=== Begin Enclosure ===

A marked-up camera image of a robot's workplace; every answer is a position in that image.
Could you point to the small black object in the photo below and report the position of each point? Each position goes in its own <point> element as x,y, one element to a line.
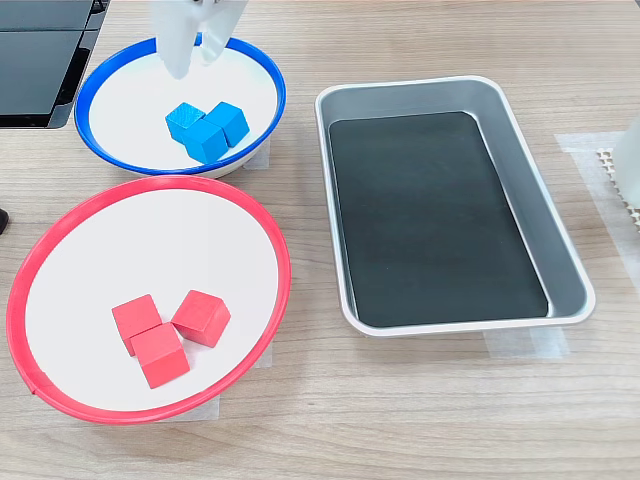
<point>3,222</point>

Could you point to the red rimmed white plate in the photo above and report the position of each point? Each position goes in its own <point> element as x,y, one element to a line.
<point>100,250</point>

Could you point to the blue rimmed white plate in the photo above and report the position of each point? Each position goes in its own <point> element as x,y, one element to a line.
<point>130,125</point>

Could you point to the translucent tape patch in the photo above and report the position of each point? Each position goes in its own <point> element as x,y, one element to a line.
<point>525,345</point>
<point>210,407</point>
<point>265,357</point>
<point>260,157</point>

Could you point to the pale perforated base plate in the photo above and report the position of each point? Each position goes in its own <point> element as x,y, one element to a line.
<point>606,161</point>

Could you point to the red wooden cube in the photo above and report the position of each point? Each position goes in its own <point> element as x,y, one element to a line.
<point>135,315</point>
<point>200,315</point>
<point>160,355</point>

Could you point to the blue wooden cube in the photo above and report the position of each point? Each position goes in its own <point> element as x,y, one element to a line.
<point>230,120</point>
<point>205,142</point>
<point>184,117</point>

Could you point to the steel tray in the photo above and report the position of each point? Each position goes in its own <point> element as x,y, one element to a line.
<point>525,175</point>

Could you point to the translucent plastic sheet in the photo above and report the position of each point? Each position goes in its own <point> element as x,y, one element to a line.
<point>580,165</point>

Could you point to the black flat screen device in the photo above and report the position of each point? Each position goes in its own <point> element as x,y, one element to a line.
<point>40,12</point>
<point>30,75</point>

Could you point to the black mat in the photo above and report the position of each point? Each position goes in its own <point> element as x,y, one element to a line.
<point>425,225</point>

=== End Enclosure ===

● YOUR GOAL
With "black" as the search string, filter the records and return each line that has it.

● EXERCISE RESPONSE
Could you point to the small black object in the photo below and report the position of each point? Each position goes in its own <point> element as x,y, one element to a line.
Could you point to the black flat screen device in the photo above and report the position of each point? Each position goes in its own <point> element as x,y, one element to a line.
Could you point to the black mat in the photo above and report the position of each point? Each position goes in its own <point> element as x,y, one element to a line.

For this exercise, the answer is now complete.